Und Nadine-Denise Schommer (23) aus Wülfrath, die zu jedem der 150 Gottschalk-Outfits das richtige Sendedatum, die Stadt und die Nummer der Show nennen kann und Andreas Brewi (26) aus Regensburg, der mit seinem seinem Fahrrad schneller einen Schnee-Parcours herunterrast, als Snowboard-Olympia-Sieger Gian Simmen.
Verzweifelte Suche nach dem "Wetten, dass..?"-Nachfolger
Wer soll künftig solche Wetten eingehen? Gottschalk selbst hat kurz vor dem Finale Olli Dittrich ins Gespräch gebracht und fragt während der Sendung sogar seinen alten Kumpel Jauch. Der erbittet sich schelmisch lächelnd „Bedenkzeit“ bis zu seinem RTL-Jahresrückblick einen Tag später. Man soll zwar nichts ausschließen, doch ähnlich wahrscheinlich wie Jauch als Wetten.dass...?-Moderator ist Dieter Bohlen als Redner beim „Wort zum Sonntag“. So fragt der scheidende Gastgeber sogar Wolfgang Lippert, der im Publikum sitzt, obwohl er zuvor versprochen hatte, genau das nicht zu tun, weil: „Ich fürchte, er macht's.“
Deshalb blühen rund um die letzte Show in Friedrichshafen die Spekulationen. Irgendjemand will Stefan Raab in der Stadt gesehen haben, die Bild-Zeitung hat gehört, wie Christian Clerici im österreichischen TV die Worte „Wetten,dass...?“ ausgesprochen hat. Und sitzt da nicht Andrea Kiewel in der ersten Reihe? Neben Kathrin Müller Hohenstein. Ob das nicht was zu bedeuten hat?

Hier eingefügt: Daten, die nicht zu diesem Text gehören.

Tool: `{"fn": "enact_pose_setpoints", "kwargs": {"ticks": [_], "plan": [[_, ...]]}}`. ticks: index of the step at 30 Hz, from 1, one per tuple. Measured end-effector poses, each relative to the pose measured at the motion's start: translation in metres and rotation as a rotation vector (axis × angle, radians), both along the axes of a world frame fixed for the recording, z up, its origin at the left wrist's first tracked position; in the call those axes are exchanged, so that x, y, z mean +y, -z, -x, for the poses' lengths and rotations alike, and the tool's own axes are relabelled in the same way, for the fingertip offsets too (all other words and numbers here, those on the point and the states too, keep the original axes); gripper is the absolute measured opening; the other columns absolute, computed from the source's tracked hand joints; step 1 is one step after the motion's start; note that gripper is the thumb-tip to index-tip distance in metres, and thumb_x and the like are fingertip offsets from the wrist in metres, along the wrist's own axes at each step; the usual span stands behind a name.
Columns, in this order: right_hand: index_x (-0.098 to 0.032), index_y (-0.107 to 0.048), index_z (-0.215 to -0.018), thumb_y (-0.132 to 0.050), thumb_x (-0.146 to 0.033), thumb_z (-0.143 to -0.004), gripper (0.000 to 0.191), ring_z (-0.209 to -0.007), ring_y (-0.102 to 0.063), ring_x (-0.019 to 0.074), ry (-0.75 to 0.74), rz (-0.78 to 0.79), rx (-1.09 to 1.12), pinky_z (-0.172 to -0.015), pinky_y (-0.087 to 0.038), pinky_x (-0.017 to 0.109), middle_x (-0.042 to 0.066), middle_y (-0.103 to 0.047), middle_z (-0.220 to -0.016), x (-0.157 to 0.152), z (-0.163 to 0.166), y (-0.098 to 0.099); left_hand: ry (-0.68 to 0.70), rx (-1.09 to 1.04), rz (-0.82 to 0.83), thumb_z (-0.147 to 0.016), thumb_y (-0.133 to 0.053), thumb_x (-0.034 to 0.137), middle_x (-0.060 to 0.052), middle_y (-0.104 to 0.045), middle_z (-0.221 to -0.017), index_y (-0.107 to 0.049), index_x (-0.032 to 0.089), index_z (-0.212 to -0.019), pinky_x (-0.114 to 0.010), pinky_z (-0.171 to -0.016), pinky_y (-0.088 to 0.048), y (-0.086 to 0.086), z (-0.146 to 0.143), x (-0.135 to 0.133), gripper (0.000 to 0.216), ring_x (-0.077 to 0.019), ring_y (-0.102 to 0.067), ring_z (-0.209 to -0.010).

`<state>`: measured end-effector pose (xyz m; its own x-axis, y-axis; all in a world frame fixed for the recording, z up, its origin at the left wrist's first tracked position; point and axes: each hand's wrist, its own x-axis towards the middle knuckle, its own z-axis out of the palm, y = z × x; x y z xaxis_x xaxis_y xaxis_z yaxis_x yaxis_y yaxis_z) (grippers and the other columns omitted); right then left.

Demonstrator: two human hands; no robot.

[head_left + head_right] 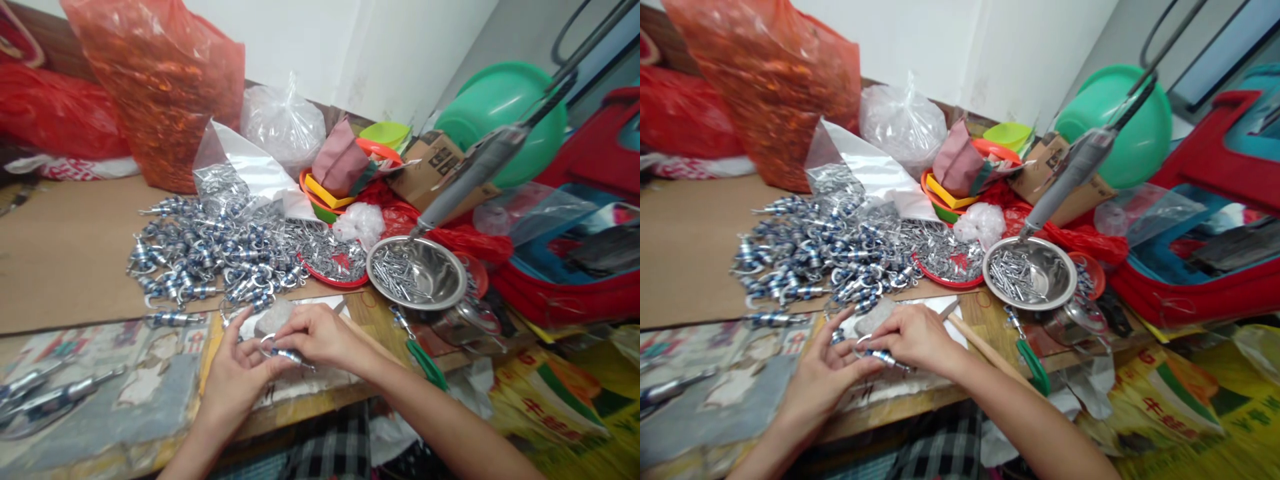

Gottschalk findet zum Abschied die richten Worte
Ganz zum Schluss der Show wird es dann doch noch etwas besinnlich. Obwohl Gottschalk das ja eigentlich nicht wollte. Geschlossen erhebt sich das Publikum von den Sitzen und applaudiert, während viele Mitarbeiter sich stumm in den Armen liegen, als überall in der abgedunkelten Halle „Danke Thomas“ aufleuchtet und zu Billy Joels „Just The Way You Are“ noch einmal die schönsten Augenblicke aus 150 Sendungen über eine große Leinwand flimmern.
Da muss auch Gottschalk schlucken, findet aber aus dem Stegreif genau die richtigen Worte, um die Stimmung nicht kippen zu lassen. Denn auch ganz allein im Licht der Scheinwerfer nimmt er sich tatsächlich nicht wichtiger als er ist. „Unterhalter mit Leib und Seele sei er, aber Unterhalter seien „wie Spuren im Sand. Das Wasser geht drüber“, sagt er und „auch die schönsten Seifenblasen zerplatzen irgendwann“. Dann bedankt sich beim Publikum („Ich habe es für Sie gemacht, hatte immer Spaß dabei“) und bei den Kandidaten, die „mit ihren Ideen diese Sendung am Leben gehalten haben“ und „mit knirschenden Zähnen“ auch bei seinen Kritikern. Ohne sie hätte er „den Arsch vielleicht irgendwann sonst gar nicht mehr hochgekriegt.“
Dann ist Schluss für ihn mit "Wetten, dass..". „Herzlichen Dank“, sagt Gottschalk. „Es war eine tolle Zeit“. Laut ZDF-Videotext sahen 14,73 Millionen Zuschauer ab drei Jahren die Show, was einem Marktanteil von 46 Prozent entsprach.